Your goal:
Set the entries down once more, exactly as they are worded.

** Opening Provided material block **

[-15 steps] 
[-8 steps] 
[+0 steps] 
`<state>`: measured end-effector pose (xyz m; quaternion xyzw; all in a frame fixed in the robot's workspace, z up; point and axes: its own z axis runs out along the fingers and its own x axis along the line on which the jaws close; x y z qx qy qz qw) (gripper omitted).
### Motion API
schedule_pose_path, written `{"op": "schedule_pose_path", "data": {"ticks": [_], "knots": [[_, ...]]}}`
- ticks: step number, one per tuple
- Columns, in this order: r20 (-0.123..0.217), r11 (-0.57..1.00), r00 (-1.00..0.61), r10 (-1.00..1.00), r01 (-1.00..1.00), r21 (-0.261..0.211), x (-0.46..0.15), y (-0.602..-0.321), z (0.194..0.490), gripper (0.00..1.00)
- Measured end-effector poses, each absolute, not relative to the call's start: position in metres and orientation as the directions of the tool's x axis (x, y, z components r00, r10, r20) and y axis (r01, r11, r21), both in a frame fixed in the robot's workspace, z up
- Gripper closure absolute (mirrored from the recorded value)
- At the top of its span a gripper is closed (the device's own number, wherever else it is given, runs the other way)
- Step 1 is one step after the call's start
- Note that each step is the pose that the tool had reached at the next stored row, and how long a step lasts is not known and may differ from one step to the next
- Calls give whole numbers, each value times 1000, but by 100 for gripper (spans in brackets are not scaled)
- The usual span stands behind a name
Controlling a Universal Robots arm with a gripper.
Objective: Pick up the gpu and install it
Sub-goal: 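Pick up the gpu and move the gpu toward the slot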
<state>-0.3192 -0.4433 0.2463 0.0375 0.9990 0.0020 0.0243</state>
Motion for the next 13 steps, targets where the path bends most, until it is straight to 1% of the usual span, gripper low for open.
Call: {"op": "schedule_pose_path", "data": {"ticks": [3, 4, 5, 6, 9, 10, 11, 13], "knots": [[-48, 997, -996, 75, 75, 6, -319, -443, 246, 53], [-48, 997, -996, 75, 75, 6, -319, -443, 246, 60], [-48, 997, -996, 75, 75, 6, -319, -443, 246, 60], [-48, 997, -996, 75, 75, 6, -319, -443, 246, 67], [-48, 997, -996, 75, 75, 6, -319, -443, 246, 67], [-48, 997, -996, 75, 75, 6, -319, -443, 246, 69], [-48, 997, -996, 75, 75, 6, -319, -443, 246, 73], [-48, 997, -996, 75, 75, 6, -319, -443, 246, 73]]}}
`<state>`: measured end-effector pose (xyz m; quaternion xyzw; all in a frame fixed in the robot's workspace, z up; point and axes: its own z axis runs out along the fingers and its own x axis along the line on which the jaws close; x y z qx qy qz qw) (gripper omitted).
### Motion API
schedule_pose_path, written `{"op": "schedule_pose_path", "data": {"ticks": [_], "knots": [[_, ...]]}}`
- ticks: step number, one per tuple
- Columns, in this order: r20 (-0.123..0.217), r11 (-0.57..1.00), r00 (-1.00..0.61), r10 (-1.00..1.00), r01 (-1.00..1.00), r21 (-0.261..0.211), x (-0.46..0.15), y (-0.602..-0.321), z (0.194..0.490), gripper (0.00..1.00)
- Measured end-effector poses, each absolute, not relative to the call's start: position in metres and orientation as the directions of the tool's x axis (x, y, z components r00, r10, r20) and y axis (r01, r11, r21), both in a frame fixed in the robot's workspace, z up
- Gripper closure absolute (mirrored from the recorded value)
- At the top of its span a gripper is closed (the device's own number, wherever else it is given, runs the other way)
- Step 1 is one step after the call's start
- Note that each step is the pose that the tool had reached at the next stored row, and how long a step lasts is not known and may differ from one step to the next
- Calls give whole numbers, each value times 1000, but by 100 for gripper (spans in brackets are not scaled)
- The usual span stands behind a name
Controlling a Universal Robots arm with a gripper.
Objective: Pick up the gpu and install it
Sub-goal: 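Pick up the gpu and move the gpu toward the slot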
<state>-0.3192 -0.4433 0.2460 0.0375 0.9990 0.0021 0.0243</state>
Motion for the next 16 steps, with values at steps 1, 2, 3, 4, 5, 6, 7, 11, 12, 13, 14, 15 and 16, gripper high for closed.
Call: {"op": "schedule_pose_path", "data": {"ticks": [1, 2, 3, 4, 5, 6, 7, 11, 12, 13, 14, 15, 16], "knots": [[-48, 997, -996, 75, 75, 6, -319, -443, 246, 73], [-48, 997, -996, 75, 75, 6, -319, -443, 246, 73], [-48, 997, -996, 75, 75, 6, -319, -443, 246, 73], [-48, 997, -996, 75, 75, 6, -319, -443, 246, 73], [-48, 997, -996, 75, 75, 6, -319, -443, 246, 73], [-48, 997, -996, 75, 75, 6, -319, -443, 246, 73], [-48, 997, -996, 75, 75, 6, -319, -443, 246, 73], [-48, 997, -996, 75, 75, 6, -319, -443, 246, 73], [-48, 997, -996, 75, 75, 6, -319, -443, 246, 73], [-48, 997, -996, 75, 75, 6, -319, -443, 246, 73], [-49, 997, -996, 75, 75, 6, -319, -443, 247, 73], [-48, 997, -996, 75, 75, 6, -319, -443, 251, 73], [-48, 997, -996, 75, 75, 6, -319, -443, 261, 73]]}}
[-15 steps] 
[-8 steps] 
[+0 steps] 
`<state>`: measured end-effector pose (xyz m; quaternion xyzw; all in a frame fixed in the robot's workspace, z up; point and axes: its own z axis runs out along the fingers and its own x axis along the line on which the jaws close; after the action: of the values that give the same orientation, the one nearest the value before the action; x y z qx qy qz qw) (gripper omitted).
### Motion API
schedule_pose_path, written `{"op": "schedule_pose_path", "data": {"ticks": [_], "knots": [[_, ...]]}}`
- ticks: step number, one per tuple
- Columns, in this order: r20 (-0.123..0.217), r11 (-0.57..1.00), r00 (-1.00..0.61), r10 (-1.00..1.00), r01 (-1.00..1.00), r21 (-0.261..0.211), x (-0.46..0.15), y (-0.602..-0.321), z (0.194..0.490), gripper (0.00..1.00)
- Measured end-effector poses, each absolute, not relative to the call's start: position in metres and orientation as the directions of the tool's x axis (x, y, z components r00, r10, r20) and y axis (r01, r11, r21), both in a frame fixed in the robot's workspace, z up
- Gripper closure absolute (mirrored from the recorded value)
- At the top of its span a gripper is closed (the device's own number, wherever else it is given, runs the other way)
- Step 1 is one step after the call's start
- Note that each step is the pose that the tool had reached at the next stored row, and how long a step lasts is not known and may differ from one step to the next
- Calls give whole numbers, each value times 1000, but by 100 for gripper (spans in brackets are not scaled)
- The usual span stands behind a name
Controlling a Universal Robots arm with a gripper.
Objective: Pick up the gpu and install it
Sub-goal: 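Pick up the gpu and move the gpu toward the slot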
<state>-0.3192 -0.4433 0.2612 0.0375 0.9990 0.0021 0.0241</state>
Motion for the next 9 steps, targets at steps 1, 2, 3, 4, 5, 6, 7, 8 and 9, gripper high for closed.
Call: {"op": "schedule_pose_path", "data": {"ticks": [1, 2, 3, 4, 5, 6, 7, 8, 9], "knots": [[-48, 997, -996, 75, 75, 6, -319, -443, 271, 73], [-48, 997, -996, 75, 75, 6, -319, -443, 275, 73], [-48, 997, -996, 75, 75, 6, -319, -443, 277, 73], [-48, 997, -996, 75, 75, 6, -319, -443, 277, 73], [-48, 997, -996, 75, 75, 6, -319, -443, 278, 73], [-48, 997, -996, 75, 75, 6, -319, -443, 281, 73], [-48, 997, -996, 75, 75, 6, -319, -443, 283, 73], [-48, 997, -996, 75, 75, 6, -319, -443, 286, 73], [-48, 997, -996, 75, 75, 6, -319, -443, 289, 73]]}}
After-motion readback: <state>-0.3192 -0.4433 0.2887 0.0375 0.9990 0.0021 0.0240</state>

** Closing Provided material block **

Written solution:
[-15 steps] 
[-8 steps] 
[+0 steps] 
`<state>`: measured end-effector pose (xyz m; quaternion xyzw; all in a frame fixed in the robot's workspace, z up; point and axes: its own z axis runs out along the fingers and its own x axis along the line on which the jaws close; x y z qx qy qz qw) (gripper omitted).
### Motion API
schedule_pose_path, written `{"op": "schedule_pose_path", "data": {"ticks": [_], "knots": [[_, ...]]}}`
- ticks: step number, one per tuple
- Columns, in this order: r20 (-0.123..0.217), r11 (-0.57..1.00), r00 (-1.00..0.61), r10 (-1.00..1.00), r01 (-1.00..1.00), r21 (-0.261..0.211), x (-0.46..0.15), y (-0.602..-0.321), z (0.194..0.490), gripper (0.00..1.00)
- Measured end-effector poses, each absolute, not relative to the call's start: position in metres and orientation as the directions of the tool's x axis (x, y, z components r00, r10, r20) and y axis (r01, r11, r21), both in a frame fixed in the robot's workspace, z up
- Gripper closure absolute (mirrored from the recorded value)
- At the top of its span a gripper is closed (the device's own number, wherever else it is given, runs the other way)
- Step 1 is one step after the call's start
- Note that each step is the pose that the tool had reached at the next stored row, and how long a step lasts is not known and may differ from one step to the next
- Calls give whole numbers, each value times 1000, but by 100 for gripper (spans in brackets are not scaled)
- The usual span stands behind a name
Controlling a Universal Robots arm with a gripper.
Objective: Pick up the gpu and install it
Sub-goal: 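Pick up the gpu and move the gpu toward the slot
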<state>-0.3192 -0.4433 0.2463 0.0375 0.9990 0.0020 0.0243</state>
Motion for the next 13 steps, targets where the path bends most, until it is straight to 1% of the usual span, gripper low for open.
Call: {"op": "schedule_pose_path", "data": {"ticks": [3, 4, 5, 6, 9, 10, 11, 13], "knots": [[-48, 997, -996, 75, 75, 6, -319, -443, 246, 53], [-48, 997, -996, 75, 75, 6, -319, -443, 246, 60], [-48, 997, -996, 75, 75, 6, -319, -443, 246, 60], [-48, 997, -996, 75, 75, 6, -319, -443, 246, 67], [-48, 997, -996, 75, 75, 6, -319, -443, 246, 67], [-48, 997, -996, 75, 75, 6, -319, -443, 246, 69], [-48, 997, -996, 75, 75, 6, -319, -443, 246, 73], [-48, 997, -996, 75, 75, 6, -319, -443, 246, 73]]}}
`<state>`: measured end-effector pose (xyz m; quaternion xyzw; all in a frame fixed in the robot's workspace, z up; point and axes: its own z axis runs out along the fingers and its own x axis along the line on which the jaws close; x y z qx qy qz qw) (gripper omitted).
### Motion API
schedule_pose_path, written `{"op": "schedule_pose_path", "data": {"ticks": [_], "knots": [[_, ...]]}}`
- ticks: step number, one per tuple
- Columns, in this order: r20 (-0.123..0.217), r11 (-0.57..1.00), r00 (-1.00..0.61), r10 (-1.00..1.00), r01 (-1.00..1.00), r21 (-0.261..0.211), x (-0.46..0.15), y (-0.602..-0.321), z (0.194..0.490), gripper (0.00..1.00)
- Measured end-effector poses, each absolute, not relative to the call's start: position in metres and orientation as the directions of the tool's x axis (x, y, z components r00, r10, r20) and y axis (r01, r11, r21), both in a frame fixed in the robot's workspace, z up
- Gripper closure absolute (mirrored from the recorded value)
- At the top of its span a gripper is closed (the device's own number, wherever else it is given, runs the other way)
- Step 1 is one step after the call's start
- Note that each step is the pose that the tool had reached at the next stored row, and how long a step lasts is not known and may differ from one step to the next
- Calls give whole numbers, each value times 1000, but by 100 for gripper (spans in brackets are not scaled)
- The usual span stands behind a name
Controlling a Universal Robots arm with a gripper.
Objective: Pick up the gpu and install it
Sub-goal: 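Pick up the gpu and move the gpu toward the slot
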<state>-0.3192 -0.4433 0.2460 0.0375 0.9990 0.0021 0.0243</state>
Motion for the next 16 steps, with values at steps 1, 2, 3, 4, 5, 6, 7, 11, 12, 13, 14, 15 and 16, gripper high for closed.
Call: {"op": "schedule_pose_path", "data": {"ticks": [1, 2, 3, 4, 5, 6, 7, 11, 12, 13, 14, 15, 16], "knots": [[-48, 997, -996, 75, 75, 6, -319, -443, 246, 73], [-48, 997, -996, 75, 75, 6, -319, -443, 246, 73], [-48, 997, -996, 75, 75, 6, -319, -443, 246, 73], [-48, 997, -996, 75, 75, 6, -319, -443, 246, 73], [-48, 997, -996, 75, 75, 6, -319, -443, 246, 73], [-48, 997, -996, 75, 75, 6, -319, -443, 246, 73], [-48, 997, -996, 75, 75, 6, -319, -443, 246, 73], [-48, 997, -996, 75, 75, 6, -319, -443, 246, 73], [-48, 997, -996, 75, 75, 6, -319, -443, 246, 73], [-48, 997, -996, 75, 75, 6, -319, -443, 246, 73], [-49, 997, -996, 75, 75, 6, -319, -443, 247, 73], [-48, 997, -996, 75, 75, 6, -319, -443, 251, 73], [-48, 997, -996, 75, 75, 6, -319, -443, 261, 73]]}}
[-15 steps] 
[-8 steps] 
[+0 steps] 
`<state>`: measured end-effector pose (xyz m; quaternion xyzw; all in a frame fixed in the robot's workspace, z up; point and axes: its own z axis runs out along the fingers and its own x axis along the line on which the jaws close; after the action: of the values that give the same orientation, the one nearest the value before the action; x y z qx qy qz qw) (gripper omitted).
### Motion API
schedule_pose_path, written `{"op": "schedule_pose_path", "data": {"ticks": [_], "knots": [[_, ...]]}}`
- ticks: step number, one per tuple
- Columns, in this order: r20 (-0.123..0.217), r11 (-0.57..1.00), r00 (-1.00..0.61), r10 (-1.00..1.00), r01 (-1.00..1.00), r21 (-0.261..0.211), x (-0.46..0.15), y (-0.602..-0.321), z (0.194..0.490), gripper (0.00..1.00)
- Measured end-effector poses, each absolute, not relative to the call's start: position in metres and orientation as the directions of the tool's x axis (x, y, z components r00, r10, r20) and y axis (r01, r11, r21), both in a frame fixed in the robot's workspace, z up
- Gripper closure absolute (mirrored from the recorded value)
- At the top of its span a gripper is closed (the device's own number, wherever else it is given, runs the other way)
- Step 1 is one step after the call's start
- Note that each step is the pose that the tool had reached at the next stored row, and how long a step lasts is not known and may differ from one step to the next
- Calls give whole numbers, each value times 1000, but by 100 for gripper (spans in brackets are not scaled)
- The usual span stands behind a name
Controlling a Universal Robots arm with a gripper.
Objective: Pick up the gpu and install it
Sub-goal: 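Pick up the gpu and move the gpu toward the slot
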<state>-0.3192 -0.4433 0.2612 0.0375 0.9990 0.0021 0.0241</state>
Motion for the next 9 steps, targets at steps 1, 2, 3, 4, 5, 6, 7, 8 and 9, gripper high for closed.
Call: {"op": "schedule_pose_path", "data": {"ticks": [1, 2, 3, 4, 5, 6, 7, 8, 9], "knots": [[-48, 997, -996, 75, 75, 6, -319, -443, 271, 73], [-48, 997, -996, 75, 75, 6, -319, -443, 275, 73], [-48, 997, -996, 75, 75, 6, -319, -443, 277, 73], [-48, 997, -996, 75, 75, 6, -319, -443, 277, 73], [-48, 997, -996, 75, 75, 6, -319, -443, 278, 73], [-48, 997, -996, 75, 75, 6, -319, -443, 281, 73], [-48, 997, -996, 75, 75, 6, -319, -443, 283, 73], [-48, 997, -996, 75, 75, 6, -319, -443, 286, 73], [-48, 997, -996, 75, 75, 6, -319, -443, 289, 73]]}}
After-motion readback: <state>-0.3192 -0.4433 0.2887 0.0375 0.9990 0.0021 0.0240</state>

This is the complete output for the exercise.